In Ontario, over 3,800 food and beverage business companies are concerned with their current and future business prospects, said Michael Burrows, CEO of Maple Lodge. Food and beverage is a $40 billion industry in Ontario. 

 


 

The BBOT encourages exporters to engage with the community, and that means taking part in The Trade Accelerator Program (TAP). Brampton is the first Ontario city outside of Toronto to provide a program focussed on exporters who want to develop an entry plan into other markets. A new program begins October 31st.

It leverages expertise and resources from program partners and sponsors like Export Development Canada (EDC), Global Affairs Canada (Trade Commissioner Services), and the Ontario Ministry of International Trade (OMIT), among others.

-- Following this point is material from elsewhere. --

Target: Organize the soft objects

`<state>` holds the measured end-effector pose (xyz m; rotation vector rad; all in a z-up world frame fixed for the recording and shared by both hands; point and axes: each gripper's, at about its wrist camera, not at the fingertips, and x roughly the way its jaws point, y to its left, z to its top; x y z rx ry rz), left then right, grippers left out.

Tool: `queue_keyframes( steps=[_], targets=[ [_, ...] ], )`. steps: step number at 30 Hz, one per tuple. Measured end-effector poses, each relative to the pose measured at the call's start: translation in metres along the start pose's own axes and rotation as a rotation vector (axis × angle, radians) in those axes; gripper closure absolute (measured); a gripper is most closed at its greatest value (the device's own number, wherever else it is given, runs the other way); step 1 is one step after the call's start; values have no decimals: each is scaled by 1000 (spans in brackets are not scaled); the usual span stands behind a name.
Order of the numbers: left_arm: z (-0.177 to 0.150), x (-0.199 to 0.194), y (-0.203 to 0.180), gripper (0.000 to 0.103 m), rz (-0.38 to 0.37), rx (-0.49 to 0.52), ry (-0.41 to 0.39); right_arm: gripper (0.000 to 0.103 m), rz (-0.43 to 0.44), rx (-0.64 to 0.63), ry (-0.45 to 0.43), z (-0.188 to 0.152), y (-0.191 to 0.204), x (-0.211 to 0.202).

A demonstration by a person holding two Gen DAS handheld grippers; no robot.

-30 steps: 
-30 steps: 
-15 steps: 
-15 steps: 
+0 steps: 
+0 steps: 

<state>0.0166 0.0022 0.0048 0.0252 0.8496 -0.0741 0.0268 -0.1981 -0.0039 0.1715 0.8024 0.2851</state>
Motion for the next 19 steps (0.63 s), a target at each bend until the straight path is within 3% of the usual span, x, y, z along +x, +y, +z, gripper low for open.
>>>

About 250 participants have graduated from the program over the past two and half years, and Letts says the graduates increase sales and exports by at least 16 percent by helping open up to new markets.

It’s believed that in its negotiation strategy, Freeland and her team are holding hard to a freer movement of professionals between the two countries, a continued protection on cultural exceptions (publishing and broadcasting), and the continuance of Chapter 19, which allows Canada to bypass the American judicial review process when the U.S. government imposes antidumping and/or countervailing duties on Canadian products imported into the United States – as with softwood lumber. 

 

"Our products are in demand.” Brampton Board of Trade CEO Todd Letts on the city's biggest strength


 

On these and other strategies, Letts believes it’s best to let federal bodies and their staff handle the major policy directives, regarding trade.

“For a number of years now, we have been active in encouraging respective governments to reach an agreement,” says Letts. “Because these organizations are the most representative, resourced and knowledgeable on trade policy, they are also the most trusted.”

Letts says the U.S. Chamber of Commerce is the most relevant group on the NAFTA. It is a lobbying powerhouse, and very vocal on the need for the NAFTA. “It’s critical for the national organization, the Canadian Chamber of Commerce, and regional counterparts in the U.S. to work closely with the American Chamber.”

Re-negotiating agreements is tricky, and there’s always the risk that trade with the U.S. will get more expensive and/or more complicated. However, Letts thinks there is very little risk that specific products made in Brampton won’t have access. “Our products are in demand,” he boasts. 

The biggest risk for businesses is uncertainty. It’s difficult to decipher a Trump tweet or an off-script bombshell dropped on supporters in a highly charged atmosphere.

But Brampton companies shouldn’t only focus south of the border, Letts says.

The BBOT encourages Ottawa to invest in the foreign trade commission service and in technology for trade-enabling infrastructure at our borders and airports. It also processes certificates of origin and other critical export documents. Each month more than 200 export documents are authorized for Brampton businesses, and that allows products to be shipped around the world. The Board has established business facilitation agreements with chambers and trade councils in Turkey, Pakistan and India.

Politicians and administrations come and go. The ‘Trump Effect’ might dissipate over time. The Robert Mueller probe has still not issued a report. There’s a mid-term election slated for this November. The NAFTA negotiations may change if Trump’s power in the house and senate is weakened.

One thing businesses in Brampton find it difficult to prepare for is another round of Trump tweets, and the possibility they might signal a dire outcome on the trade front. “He's so unpredictable,” Brar says. “You never know what he’ll say. There’s a lot of anxiety. If we don’t resolve these issues, the impact [on our workers] will be great.”